Mal ganz abgesehen davon, dass RI zwangsläufig Probleme mit dynamisch erstellten Webseiten haben muss (etwa Google-Suchergebnislisten oder Startseiten von Blogs) und das technisch zu lösen nicht gerade trivial sein dürfte — ist ReframeIt ein noch ziemlich neuer Service, bei dem gerade im Interface noch diverse „Kanten abgefeilt“ werden müssen. Zum Beispiel täten den Kommentaren Formatierungsmöglichkeiten gut. Auch sollten sich die Macher noch einmal überlegen, ob sie nicht doch eine Editier- und Löschfunktion für die geposteten Kommentare einbauen. Eine kleinere Version der Toolbar bzw. verschiebbare Buttons wären schön. Die Benutzerprofil-Seiten und das Look & Feel der Seite könnten insgesamt noch verbessert werden.

Das alles sind aber vergleichsweise vernachlässigbare Dinge, die mittelfristig lösbar sind. Man sollte sich hingegen als Benutzer des Addons bewusst sein, dass man seine gesamte Surfhistory (die Adresse aller besuchten Webseiten) an Reframe It sendet und darauf basierend ziemlich gute Persönlichkeitsprofile erstellt werden könnten. Die etwas schwammig formulierte Datenschutzerklärung sollte jeder lesen und mit sich selbst abmachen, ob die Bedingungen okay sind.

 

Tips

Im Addon-Menü des Firefox lassen sich einige Dinge einstellen. Empfehlenswert ist auf jeden Fall im Menü „Margin“ die Option „Show when there are comments, hide otherwise“ einzuschalten, damit der Reframe It-Balken nur wenn nötig eingeblendet wird. Ich empfehle ausserdem im Reiter „Comments“ die „Highlight Background Color“ auf ein helles Rot oder ähnlich zu ändern, damit die Textpassagen deutlicher hervorgehoben werden, wenn man den Mauspfeil über einen dazugehörigen Kommentar bewegt.

 

Fazit

Reframe It ist eine klasse Idee und hat großes Potential für demokratische Aushandlungs- und Partizipationsprozesse sowie für die Diskussionskultur im Web. Die Idee funktioniert aber trotz allem nur mit einer soliden Userbasis. Mit guter Werbung und konstanten Verbesserungen an der Seite könnte das aber durchaus etwas werden.

 

Links

2 Gedanken zu „Reframe It: Das gesamte Web kommentieren“

  1. Ich weiß den Namen leider nicht mehr, aber ich hatte mal ein ähnliches Firefox-Addon installiert, das Besuchern einer Webseite die Kommentare von anderen anzeigte — gleichzeitig konnte man auch damit chatten.
    Interessant wäre es, wenn Mozilla sich entschließen würde sowas standardmäßig in Firefox zu integrieren, dann gibt’s dieses Henne-Ei-Problem nicht (Leute machen nicht mit, weil sie nirgendwo Kommentare sehen).

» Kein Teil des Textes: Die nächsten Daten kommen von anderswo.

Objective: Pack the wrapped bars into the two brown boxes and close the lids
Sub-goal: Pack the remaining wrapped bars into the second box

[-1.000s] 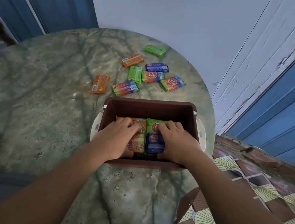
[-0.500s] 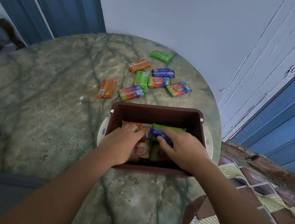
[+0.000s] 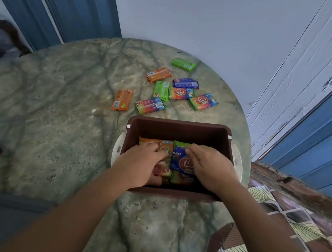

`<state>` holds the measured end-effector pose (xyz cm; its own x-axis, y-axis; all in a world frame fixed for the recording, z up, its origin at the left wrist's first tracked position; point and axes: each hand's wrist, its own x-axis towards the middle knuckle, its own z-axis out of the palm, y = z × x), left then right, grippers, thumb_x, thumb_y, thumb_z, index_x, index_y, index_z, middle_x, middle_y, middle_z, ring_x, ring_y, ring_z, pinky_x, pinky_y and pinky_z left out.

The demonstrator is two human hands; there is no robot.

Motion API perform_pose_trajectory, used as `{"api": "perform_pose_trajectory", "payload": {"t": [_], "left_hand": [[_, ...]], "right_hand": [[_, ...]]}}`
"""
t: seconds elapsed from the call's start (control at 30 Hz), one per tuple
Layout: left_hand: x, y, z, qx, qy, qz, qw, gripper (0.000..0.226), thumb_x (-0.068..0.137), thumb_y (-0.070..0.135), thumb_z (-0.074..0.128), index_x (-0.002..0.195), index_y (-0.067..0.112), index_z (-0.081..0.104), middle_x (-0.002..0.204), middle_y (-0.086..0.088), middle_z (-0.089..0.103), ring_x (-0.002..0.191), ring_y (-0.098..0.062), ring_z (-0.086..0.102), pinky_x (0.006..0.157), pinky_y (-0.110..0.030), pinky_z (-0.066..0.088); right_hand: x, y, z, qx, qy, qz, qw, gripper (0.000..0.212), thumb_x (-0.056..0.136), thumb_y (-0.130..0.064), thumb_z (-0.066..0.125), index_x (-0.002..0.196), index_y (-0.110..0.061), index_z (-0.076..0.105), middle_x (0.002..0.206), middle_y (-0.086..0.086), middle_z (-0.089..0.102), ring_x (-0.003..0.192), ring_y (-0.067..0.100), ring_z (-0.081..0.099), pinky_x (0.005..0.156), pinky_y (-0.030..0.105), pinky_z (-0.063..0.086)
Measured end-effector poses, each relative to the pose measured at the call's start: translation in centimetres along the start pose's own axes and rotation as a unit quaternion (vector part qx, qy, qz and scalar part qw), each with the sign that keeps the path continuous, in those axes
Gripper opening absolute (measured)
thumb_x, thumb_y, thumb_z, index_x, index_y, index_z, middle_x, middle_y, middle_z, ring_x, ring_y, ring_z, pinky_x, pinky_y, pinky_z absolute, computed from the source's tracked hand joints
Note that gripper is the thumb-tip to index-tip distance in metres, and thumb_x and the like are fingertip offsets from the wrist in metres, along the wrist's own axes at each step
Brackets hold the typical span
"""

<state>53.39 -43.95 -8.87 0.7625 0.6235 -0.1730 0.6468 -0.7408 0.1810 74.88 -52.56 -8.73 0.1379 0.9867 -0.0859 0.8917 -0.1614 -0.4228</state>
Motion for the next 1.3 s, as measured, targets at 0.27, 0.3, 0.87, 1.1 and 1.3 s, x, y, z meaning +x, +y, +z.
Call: {"api": "perform_pose_trajectory", "payload": {"t": [0.27, 0.3, 0.87, 1.1, 1.3], "left_hand": [[0.1, -0.5, -1.5, 0.014, 0.011, 0.034, 0.999, 0.013, 0.104, 0.027, 0.043, 0.113, 0.021, 0.050, 0.091, 0.003, 0.062, 0.075, -0.021, 0.061, 0.066, -0.041, 0.047], [0.3, -0.6, -2.0, -0.009, -0.013, 0.019, 1.000, 0.016, 0.107, 0.030, 0.040, 0.115, 0.021, 0.050, 0.094, 0.003, 0.062, 0.079, -0.020, 0.062, 0.070, -0.042, 0.049], [0.5, -1.7, 0.3, 0.076, -0.008, 0.034, 0.996, 0.060, 0.097, 0.064, 0.048, 0.147, 0.030, 0.042, 0.137, 0.004, 0.053, 0.124, -0.020, 0.046, 0.100, -0.039, 0.045], [0.7, -1.5, -0.2, 0.043, -0.003, 0.021, 0.999, 0.069, 0.088, 0.065, 0.065, 0.144, 0.030, 0.045, 0.136, 0.006, 0.053, 0.124, -0.017, 0.048, 0.100, -0.037, 0.047], [0.4, -0.8, -2.2, -0.099, -0.027, -0.005, 0.995, 0.023, 0.091, 0.042, 0.071, 0.097, 0.034, 0.050, 0.093, 0.013, 0.055, 0.085, -0.012, 0.055, 0.071, -0.036, 0.047]], "right_hand": [[-0.1, -0.3, 0.0, -0.014, 0.032, 0.019, 0.999, 0.033, 0.109, -0.050, 0.031, 0.109, -0.029, 0.056, 0.096, -0.006, 0.062, 0.085, 0.017, 0.062, 0.070, 0.042, 0.058], [0.0, -0.3, 0.1, -0.020, 0.032, 0.018, 0.999, 0.033, 0.109, -0.050, 0.031, 0.106, -0.028, 0.055, 0.094, -0.006, 0.061, 0.085, 0.018, 0.062, 0.070, 0.042, 0.057], [0.1, -0.4, 0.2, -0.095, -0.022, -0.009, 0.995, 0.045, 0.101, -0.063, 0.046, 0.138, -0.038, 0.052, 0.123, -0.005, 0.054, 0.102, 0.021, 0.064, 0.078, 0.033, 0.048], [0.1, -0.1, 0.0, -0.119, -0.081, -0.052, 0.988, 0.084, 0.071, -0.076, 0.074, 0.139, -0.043, 0.040, 0.135, -0.005, 0.044, 0.127, 0.021, 0.041, 0.111, 0.045, 0.039], [0.2, 0.1, 0.3, -0.136, -0.077, -0.063, 0.986, 0.077, 0.077, -0.059, 0.079, 0.140, -0.040, 0.040, 0.142, -0.003, 0.046, 0.131, 0.025, 0.044, 0.109, 0.044, 0.038]]}}
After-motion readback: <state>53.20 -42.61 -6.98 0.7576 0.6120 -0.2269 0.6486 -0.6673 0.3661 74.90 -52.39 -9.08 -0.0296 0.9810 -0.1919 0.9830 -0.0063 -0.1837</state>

    …und für Bildblog-Kommentare gibt’s das Bildblog-Forum (na ja). ;)

  2. Oh, das wär ganz interessant zu wissen, wie das Addon hieß, das Du ausprobiert hattest. Ich hielt die Idee eigentlich für ziemlich einzigartig, aber wenn das auch nur’n Plagiat ist… :P
    Die Broiler-Rührei-Problematik halte ich hier aber mittels der Gruppen-Sache vom Ansatz ganz gut gelöst.